Former Daily Telegraph editor Charles Moore tells today how he has been fined over his stand in refusing to buy a tv licence while the BBC was still employing Jonathan Ross following the "Sachsgate" scandal.
He writes in the Telegraph : "Yesterday, at Hastings magistrates' court, I was found guilty of "using a colour television receiver without a licence", and fined £262. My opponents, TV Licensing, argued that my offence was "absolute" and had "no mental element", which is lawyer-speak for saying that my reasons for refusing to pay were irrelevant. I had refused: therefore I was guilty.

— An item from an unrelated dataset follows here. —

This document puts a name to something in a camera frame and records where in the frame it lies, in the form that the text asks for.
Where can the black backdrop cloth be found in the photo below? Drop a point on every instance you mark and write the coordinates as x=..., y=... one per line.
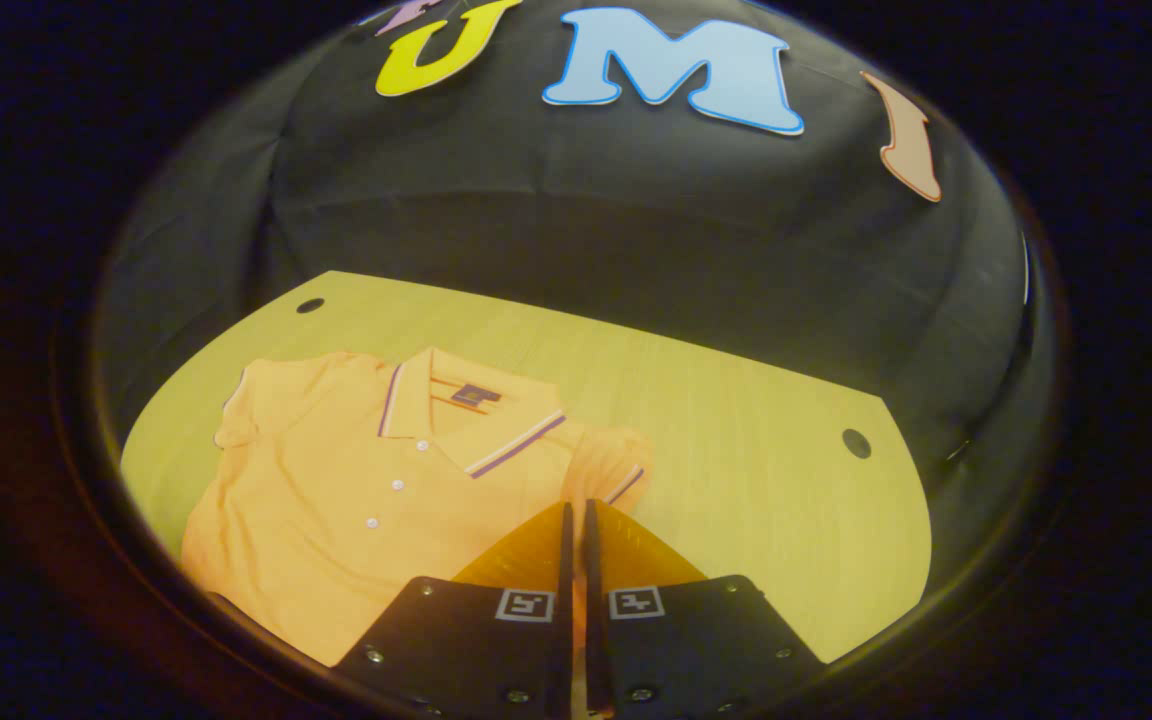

" The magistrates, though they kindly fined me only a quarter of the maximum penalty, agreed. This saga began in October 2008, when BBC Radio 2 broadcast, on The Russell Brand Show, a sequence in which Brand and his guest, Jonathan Ross, made several obscene and threatening telephone calls to the answering machine of the elderly actor Andrew Sachs. The calls were about how Brand had slept with Sachs's granddaughter. The chief theme of the "prank" – as its defenders liked to call it – was the humiliation of hearing about your granddaughter's sex life, and of the public hearing it, too."
Moore adds: "It was against my conscience, I told the magistrates, to be made to pay for the weird ideology which thinks that cruel jokes by Ross are justified because they "push the boundaries". This would be a good matter to test in the High Court."